As if to his ivory tower, returned before noon.¹⁶

In the Judeo-Christian tradition, the tower stands as a symbol of either protecting strength or perfect beauty. The Book of Proverbs says, “The name of the Lord is a strong tower: the righteous runneth into it, and is safe,”¹⁷ while Psalm 61 asserts, “For Thou hast been a shelter for me, and a strong tower from the enemy.”¹⁸ This image is mirrored in its reverse in the Book of Isaiah as the tower of the proud against which the Lord will victoriously rise.¹⁹ In the Song of Songs, the tower becomes a symbol of the beauty of the beloved (her neck is “a tower of beauty,” her breasts are “like towers”).²⁰ Sainte-Beuve’s image associated the notions of protection from the outside world and intellectual beauty that ideally make up the reader’s resilient, sensuous realm.

But soon afterward, the image of the tower as providing seclusion for studious intellectuals began to be used to depict not their haven but their hiding place, the cell to which they escaped from the duties of the world.

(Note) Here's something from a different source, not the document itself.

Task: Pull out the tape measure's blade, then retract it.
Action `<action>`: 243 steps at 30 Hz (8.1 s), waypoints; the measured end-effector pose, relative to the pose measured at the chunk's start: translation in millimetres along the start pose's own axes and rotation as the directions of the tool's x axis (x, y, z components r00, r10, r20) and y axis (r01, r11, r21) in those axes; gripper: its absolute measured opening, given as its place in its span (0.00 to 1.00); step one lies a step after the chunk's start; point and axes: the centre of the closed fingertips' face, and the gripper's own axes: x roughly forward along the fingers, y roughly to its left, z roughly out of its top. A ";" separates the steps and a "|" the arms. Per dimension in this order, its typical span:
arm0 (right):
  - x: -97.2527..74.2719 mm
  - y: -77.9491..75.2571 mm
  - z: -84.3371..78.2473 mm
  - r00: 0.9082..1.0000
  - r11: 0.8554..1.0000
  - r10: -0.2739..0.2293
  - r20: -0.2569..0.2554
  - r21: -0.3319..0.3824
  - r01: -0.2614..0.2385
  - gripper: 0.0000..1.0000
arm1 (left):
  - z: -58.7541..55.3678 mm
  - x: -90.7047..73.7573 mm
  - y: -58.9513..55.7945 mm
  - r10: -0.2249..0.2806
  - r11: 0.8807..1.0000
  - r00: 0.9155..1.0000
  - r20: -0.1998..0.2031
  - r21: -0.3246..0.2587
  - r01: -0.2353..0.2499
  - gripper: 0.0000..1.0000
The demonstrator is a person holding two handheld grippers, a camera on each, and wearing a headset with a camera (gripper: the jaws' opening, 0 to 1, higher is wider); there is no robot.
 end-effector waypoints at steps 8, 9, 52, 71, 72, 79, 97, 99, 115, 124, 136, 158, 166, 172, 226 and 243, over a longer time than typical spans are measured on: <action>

In the public imagination, the ivory tower became a refuge set up in opposition to the life in the streets below, and the intellectual there ensconced was seen as a snob, an effete, a shirker, a misanthrope, an enemy of the people.

At the same time that the ivory tower acquired this denigrating connotation, another equally denigrating connotation arose: that of “the masses”—one entity redefining and sustaining the other in a mutual battle of execration. Already in the first century, Seneca, taking sides with the ivory tower intellectual, railed against the ignorant populace or masses. “The best should be preferred most,” he wrote, “and yet the masses choose the worst....Nothing is as noxious as listening to the masses, considering as right that which is approved by most, and modelling one’s behaviour on those who live, not according to reason, but merely to conform.”²¹ Implied in the condemnation is the notion that the individual life of the mind should be preferred to the communal rule.

In his important book on intellectuals and the masses, John Carey observes that the varying concepts of “masses” in Hitler’s Mein Kampf (“as exterminable subhumans, as an inhibited bourgeois herd, as noble workers, as a peasant pastoral”) would be familiar to contemporary readers. “The tragedy of mein Kampf,” Carey writes, “is that it was not, in many respects, a deviant work but one firmly rooted in European intellectual orthodoxy.”²² The perceived opposition between the thinking, creative elite and the pusillanimous, uncomprehending masses has a long tradition in Europe. Carey begins his history with Ortega y Gasset’s Revolt of the Masses of 1930, where the Spanish historian notes that while up to 1800 the population of Europe did not exceed 180 million, from then to 1914 it grew to 460 million human beings. Faced with this “flood,” “swarm,” “inundation,” “explosion” (these are a few of the terms used by writers at the time), the individual intellectual felt threatened and saw the very existence of these “masses” as an abomination. At the same time that movements of democratization were advancing in many different social areas, intellectuals were seen to be retreating further and further into their ivory towers, far from what the novelist George Moore called “the blind, inchoate, insatiate Mass.”²³ To the tower of the melancholy intellectual, modern imagery opposed the open spaces of the crowds. Toward the former, there developed a certain feeling of resentful claustrophobia, while a feeling akin to a haughty agoraphobia arose toward the faceless masses.